Epic Games went on to explain that it could no longer give the app or its community the attention they deserved, which shows that its focus was on other areas, specifically the Epic Games “metaverse.”
Epic Games has not announced plans to bring Houseparty back after it shut down the app and pulled it from app stores.
Houseparty users were notified of the shutdown via in-app notifications, and the platform stopped working for them shortly after it was no longer available to download.
Judging by this sudden departure and the company’s statement regarding the Houseparty app’s ending, it seems pretty clear that Houseparty, as we knew it, is gone for good.
According to TechCrunch, none of Houseparty’s team members were let go when the app shut down. They moved to different teams at Epic Games to work on other ways to integrate social interactions into Epic’s suite of products.
It remains to be seen whether or not this is the last we’ve heard of Houseparty or if the company’s name will pop up somewhere in the metaverse in the years to come.
Houseparty was created by Ben Rubin and Itai Danino as a subdivision of Life On Air, a company originally founded by the pair in Israel in 2012.
Houseparty’s co-founders launched the app in 2016 after several other ideas based on live streaming, which didn’t work out.
The app was an instant success and grew to around one million daily active users in the first year.
Houseparty managed to raise just over $70 million in venture capital, according to the company’s Crunchbase profile. Its last fundraising round was a Series C round held in December 2016.
Houseparty had 36 investors, including Sequoia, NFX, and Aleph.

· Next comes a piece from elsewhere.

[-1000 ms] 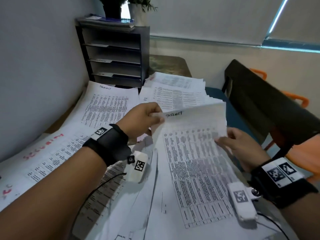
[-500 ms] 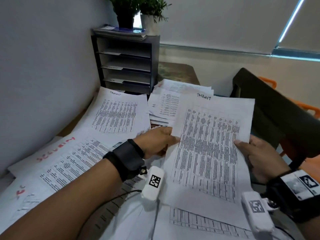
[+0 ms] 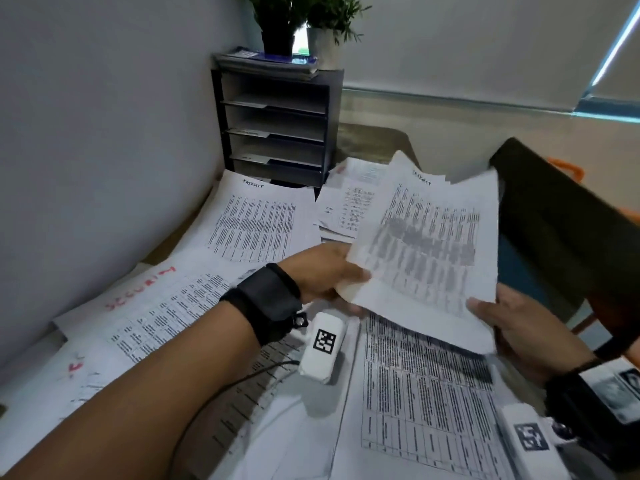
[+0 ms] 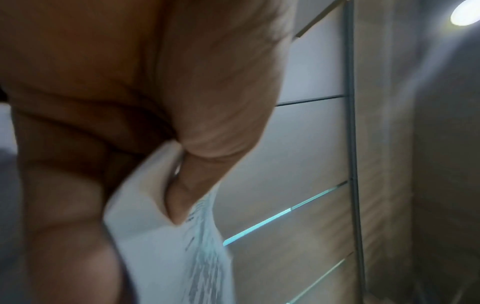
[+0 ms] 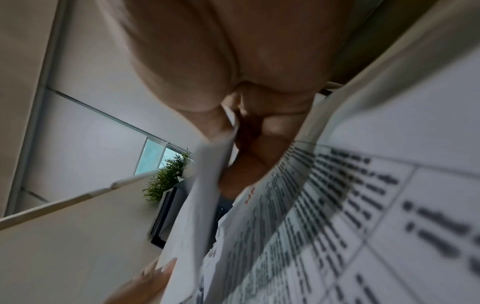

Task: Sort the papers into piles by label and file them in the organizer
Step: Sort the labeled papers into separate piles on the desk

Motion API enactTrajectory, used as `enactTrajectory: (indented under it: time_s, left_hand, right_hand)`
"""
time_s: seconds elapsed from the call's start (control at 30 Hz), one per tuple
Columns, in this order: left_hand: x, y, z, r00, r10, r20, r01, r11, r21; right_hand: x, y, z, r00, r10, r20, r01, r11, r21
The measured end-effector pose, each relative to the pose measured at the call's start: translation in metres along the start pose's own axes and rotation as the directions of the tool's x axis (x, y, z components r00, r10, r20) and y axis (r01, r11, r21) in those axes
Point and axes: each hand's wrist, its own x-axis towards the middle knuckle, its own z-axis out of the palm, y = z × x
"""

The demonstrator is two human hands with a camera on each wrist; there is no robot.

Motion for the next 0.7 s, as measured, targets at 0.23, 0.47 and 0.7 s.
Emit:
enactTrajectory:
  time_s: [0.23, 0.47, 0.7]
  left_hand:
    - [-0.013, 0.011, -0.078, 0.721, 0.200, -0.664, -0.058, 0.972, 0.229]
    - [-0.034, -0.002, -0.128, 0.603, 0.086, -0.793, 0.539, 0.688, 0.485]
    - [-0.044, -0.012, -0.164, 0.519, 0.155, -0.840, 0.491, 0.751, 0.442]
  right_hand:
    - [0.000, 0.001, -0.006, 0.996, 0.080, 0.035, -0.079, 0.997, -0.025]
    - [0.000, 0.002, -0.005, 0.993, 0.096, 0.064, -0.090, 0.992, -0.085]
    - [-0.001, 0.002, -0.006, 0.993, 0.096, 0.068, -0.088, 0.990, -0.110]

Sequoia was the venture capital firm to invest the most in Houseparty, giving them an impressive $50 million.
Houseparty was most popular among the younger generations and the under-40 crowd into gaming and social media.
In-app games (like Uno, Heads Up, and trivia) and the eventual integration with Fortnite solidified Houseparty as a go-to video chatting platform for gamers and streamers — if only for a short time.
During the pandemic, Houseparty also became what some users referred to as a “support group” for connecting with others and coping with pandemic-related depression.
Epic Games bought Houseparty in 2019, as the company’s growth was slowing and funding was running out, for $35 million.
Although Epic’s initial plans for the acquisition are not clear, it’s likely that they put them on hold because of the unexpected boost in popularity the COVID-19 pandemic gave the app.
Epic Games discontinued Houseparty as of October 2021, giving a vague explanation about focusing on the metaverse as the main reason for Houseparty shutting down.
Although it wasn’t explicitly stated, it’s very likely that a sharp decline in daily active users after the pandemic and a lack of funding contributed to the decision.
During its lifetime, Houseparty’s biggest competitors included Facebook and Instagram Live, Snapchat, Twitter, Discord, and other video streaming and social chatting apps.
Other lesser-known apps for video chatting while playing mobile games or watching videos together include Bunch, Rave, Airtime, and Squad.
It’s a particularly interesting time to look at case studies of different startups that have experienced ups and downs over the past few years because we can see clearly how big of an impact the COVID-19 pandemic had on so many businesses.
Pandemic lockdowns led to huge spikes in active users for certain apps, especially video conferencing platforms like Zoom and Houseparty. Yet, not all of them were able to continue enjoying success post pandemic.
Looking at what happened to Houseparty, it’s hard to say with 100% certainty what all the reasons for its closure were. Still, a sharp decline in users after pandemic restrictions started getting lifted definitely played a role.
That being said, it will be interesting to see what legacy Houseparty leaves behind in the Epic Games family of products as the company develops its metaverse.